In 2026, the stadium will host for the first time the final of the 1895 Cup between London Broncos and Widnes Vikings.

| Year | Winners | Score | Losers | Attendance |
|---|---|---|---|---|
| 2026 | London Broncos | 32–10 | Widnes Vikings | 4,829 |

In 2015, Warrington were chosen to play in the inaugural World Club Series. The club chose to host the game at the Halliwell Jones rather than move it to a bigger venue.

| Year | Winners | Score | Losers | Attendance |
|---|---|---|---|---|
| 2015 | St George-Illawarra | 18–12 | Warrington | 13,080 |
| 2017 | Warrington | 27–18 | Brisbane | 12,082 |

The Halliwell Jones has also been a venue for international rugby league, hosting a European Cup and World Cup.
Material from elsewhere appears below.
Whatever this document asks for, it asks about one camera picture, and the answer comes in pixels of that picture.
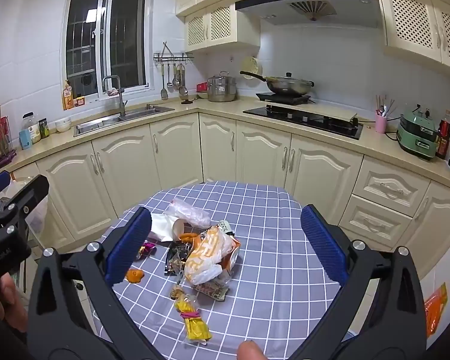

| Date | Winners | Score | Losers | Competition | Attendance |
|---|---|---|---|---|---|
| 7 November 2004 | England | 36–12 | Ireland | 2004 European Cup | 3,582 |
| 28 October 2011 | Australia | 26–12 | New Zealand | 2011 Four Nations | 12,491 |
| 14 June 2013 | England | 42–24 | Exiles | 2013 International Origin | 14,965 |
| 27 October 2013 | New Zealand | 42–24 | Samoa | 2013 World Cup | 14,965 |
| 17 November 2013 | Fiji | 22–4 | Samoa | 2013 World Cup | 12,766 |
| 16 October 2022 | New Zealand | 34–12 | Lebanon | 2021 World Cup | 5,453 |
| 25 October 2022 | Papua New Guinea | 32–16 | Cook Islands | 2021 World Cup | 6,273 |
| 30 October 2022 | Samoa | 62–4 | France | 2021 World Cup | 6,756 |
| 6 November 2022 | Tonga | 18–20 | Samoa | 2021 World Cup | 12,674 |

===Association football===
The Halliwell Jones was chosen as one of the venues to host the 2005 Women's European Championship. In 2007, Liverpool chose the stadium to host their reserve team, who played there until 2009.
- Liverpool reserves (2007–09)
- 2005 Women's European Championship

===England's strongest man ===
The Halliwell Jones was chosen as the venue to hold the England's strongest man tournament in 2022 and 2023.

===Non-sporting events===
The Halliwell Jones held the Autumn Pops Concert with Three Sporting Tenors. In 2010, the ground was used to film an episode of Candy Cabs which aired in April 2011 on BBC One.